Wpadł Komar

Związek frazologiczny, Określenie majace na celu unikniecia wypicia alkoholu w towarzystwie min. 2 osób (zawodników), przy użyciu czesto kłamstwa, podstepu (np. o! wpadł mi komar do wódki) stosowane jest przez osobe biorącą udział w libacji alkoholowej przy piciu napojów wysoko procentowych (np. kira, łycha, dzikus, syptus) chodz nie tylko, w celu unikciecia walniecia bomby (czyt. ang.- shota, pl.-lufy). Zwykle stosowane jest to okreslenie przez dyletantów, słabo głowych, kołnierzowców, abstynetów, melazowych ściemniaczy, fajnych tomków, którzy chca walić goude na równi, a przy sie nie upić i udawać najebanych(np. zeby zaimponować kolegom, lasiom).
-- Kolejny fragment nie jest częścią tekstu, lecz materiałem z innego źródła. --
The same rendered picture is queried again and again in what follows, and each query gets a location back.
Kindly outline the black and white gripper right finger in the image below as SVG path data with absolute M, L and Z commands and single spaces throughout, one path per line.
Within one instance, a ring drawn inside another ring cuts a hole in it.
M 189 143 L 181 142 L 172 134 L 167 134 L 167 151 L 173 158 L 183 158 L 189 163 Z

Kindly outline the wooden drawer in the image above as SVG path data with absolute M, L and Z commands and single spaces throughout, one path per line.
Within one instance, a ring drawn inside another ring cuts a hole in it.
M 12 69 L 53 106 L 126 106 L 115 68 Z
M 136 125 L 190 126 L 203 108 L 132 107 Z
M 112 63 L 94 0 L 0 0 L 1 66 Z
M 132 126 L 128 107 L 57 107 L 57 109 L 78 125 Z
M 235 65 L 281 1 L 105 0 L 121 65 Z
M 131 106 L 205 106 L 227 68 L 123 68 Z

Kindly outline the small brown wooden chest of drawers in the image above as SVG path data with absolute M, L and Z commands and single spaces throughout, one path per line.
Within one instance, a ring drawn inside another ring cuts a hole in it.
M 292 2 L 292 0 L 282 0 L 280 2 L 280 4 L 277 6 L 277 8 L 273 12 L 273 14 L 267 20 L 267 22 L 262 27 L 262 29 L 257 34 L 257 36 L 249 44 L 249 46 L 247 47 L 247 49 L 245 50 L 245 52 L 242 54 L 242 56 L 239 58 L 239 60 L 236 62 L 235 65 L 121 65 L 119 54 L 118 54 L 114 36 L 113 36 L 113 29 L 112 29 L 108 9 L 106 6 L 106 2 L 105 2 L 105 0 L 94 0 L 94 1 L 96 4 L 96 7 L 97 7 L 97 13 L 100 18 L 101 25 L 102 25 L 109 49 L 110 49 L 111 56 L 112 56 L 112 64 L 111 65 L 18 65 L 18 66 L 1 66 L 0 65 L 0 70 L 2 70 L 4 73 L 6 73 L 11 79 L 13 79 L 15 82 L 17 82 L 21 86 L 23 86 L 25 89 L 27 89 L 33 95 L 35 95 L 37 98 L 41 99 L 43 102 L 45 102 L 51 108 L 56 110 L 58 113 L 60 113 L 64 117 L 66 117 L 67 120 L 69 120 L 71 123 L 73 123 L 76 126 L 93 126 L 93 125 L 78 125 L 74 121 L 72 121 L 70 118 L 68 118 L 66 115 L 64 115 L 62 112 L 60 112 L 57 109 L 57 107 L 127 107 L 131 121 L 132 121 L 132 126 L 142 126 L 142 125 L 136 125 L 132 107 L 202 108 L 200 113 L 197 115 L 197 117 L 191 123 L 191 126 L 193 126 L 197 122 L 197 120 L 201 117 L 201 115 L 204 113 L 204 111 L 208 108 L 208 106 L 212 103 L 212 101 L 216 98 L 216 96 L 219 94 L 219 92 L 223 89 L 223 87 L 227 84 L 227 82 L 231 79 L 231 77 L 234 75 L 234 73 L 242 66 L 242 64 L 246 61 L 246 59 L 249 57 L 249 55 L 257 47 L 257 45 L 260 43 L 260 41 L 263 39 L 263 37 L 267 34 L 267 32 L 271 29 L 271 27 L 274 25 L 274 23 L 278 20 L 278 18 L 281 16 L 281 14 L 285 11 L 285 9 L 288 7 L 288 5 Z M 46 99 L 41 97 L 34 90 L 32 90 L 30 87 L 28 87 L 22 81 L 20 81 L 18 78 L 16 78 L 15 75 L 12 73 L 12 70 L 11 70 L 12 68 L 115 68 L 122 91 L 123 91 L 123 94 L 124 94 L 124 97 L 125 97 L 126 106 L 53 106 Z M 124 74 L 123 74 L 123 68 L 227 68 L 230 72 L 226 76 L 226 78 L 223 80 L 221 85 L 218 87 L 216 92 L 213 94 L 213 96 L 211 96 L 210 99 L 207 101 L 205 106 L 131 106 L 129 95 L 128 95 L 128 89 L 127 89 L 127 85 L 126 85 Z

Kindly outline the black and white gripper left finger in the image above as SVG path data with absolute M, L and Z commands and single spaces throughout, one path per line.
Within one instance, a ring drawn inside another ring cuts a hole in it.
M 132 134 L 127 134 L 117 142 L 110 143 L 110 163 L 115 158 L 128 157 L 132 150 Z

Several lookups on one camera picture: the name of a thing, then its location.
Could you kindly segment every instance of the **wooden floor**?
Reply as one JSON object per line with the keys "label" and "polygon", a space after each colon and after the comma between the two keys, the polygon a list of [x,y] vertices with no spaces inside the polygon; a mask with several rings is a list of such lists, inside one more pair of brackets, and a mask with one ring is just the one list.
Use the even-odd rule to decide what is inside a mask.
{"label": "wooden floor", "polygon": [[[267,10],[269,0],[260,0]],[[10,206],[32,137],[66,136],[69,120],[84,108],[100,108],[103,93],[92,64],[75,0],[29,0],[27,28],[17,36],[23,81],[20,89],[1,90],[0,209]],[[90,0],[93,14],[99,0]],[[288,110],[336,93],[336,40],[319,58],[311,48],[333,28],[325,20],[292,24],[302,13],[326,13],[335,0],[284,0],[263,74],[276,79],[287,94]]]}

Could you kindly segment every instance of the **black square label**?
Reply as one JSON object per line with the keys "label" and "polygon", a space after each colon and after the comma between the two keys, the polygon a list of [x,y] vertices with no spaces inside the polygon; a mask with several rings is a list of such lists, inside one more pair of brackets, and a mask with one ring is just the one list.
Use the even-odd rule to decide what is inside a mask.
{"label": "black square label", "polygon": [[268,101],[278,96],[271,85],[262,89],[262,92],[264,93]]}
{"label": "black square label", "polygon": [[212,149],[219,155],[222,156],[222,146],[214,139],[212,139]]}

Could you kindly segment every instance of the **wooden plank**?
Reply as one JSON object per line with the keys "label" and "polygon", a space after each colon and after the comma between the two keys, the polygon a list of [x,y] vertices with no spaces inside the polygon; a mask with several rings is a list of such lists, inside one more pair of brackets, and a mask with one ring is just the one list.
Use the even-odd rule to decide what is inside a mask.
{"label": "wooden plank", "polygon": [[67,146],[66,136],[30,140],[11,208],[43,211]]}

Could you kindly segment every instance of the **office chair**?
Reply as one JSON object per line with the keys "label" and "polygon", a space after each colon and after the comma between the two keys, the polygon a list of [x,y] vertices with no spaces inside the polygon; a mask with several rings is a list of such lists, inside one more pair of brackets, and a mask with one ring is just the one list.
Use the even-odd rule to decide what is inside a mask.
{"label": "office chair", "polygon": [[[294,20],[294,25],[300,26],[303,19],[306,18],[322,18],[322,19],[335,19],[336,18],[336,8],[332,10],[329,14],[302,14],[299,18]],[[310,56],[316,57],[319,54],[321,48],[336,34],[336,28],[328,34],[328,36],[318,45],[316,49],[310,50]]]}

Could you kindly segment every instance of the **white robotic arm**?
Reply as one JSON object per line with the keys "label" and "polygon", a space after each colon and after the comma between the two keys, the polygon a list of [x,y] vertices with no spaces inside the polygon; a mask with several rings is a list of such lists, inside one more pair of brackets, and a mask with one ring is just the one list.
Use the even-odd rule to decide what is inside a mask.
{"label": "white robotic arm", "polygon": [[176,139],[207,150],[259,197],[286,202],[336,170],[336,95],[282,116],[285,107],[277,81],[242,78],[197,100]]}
Zwiazek ten jest bliskoznaczny do „wylewać za kołnierz” wytrawni melanzownicy, alkoholicy w celu unikniecia strat zwiazanych z nasiakaniem szkła i parowaniem destylatu, unikaja najebak i stawiania flaś „komarowcom”

A: – eee komar mi wpadł!!! 🙁 A: – to wylałem do popki.. A: – hehehe, tym razem mi sie udało w nastepnej muszki mi wpadna 🙂 (w myslach) A: – eee chłopaki, komar mi wpadł!!! B: – to Marian Ci wyciagnie, wkońcu specjalista A: – Marian, Pozwól na moment!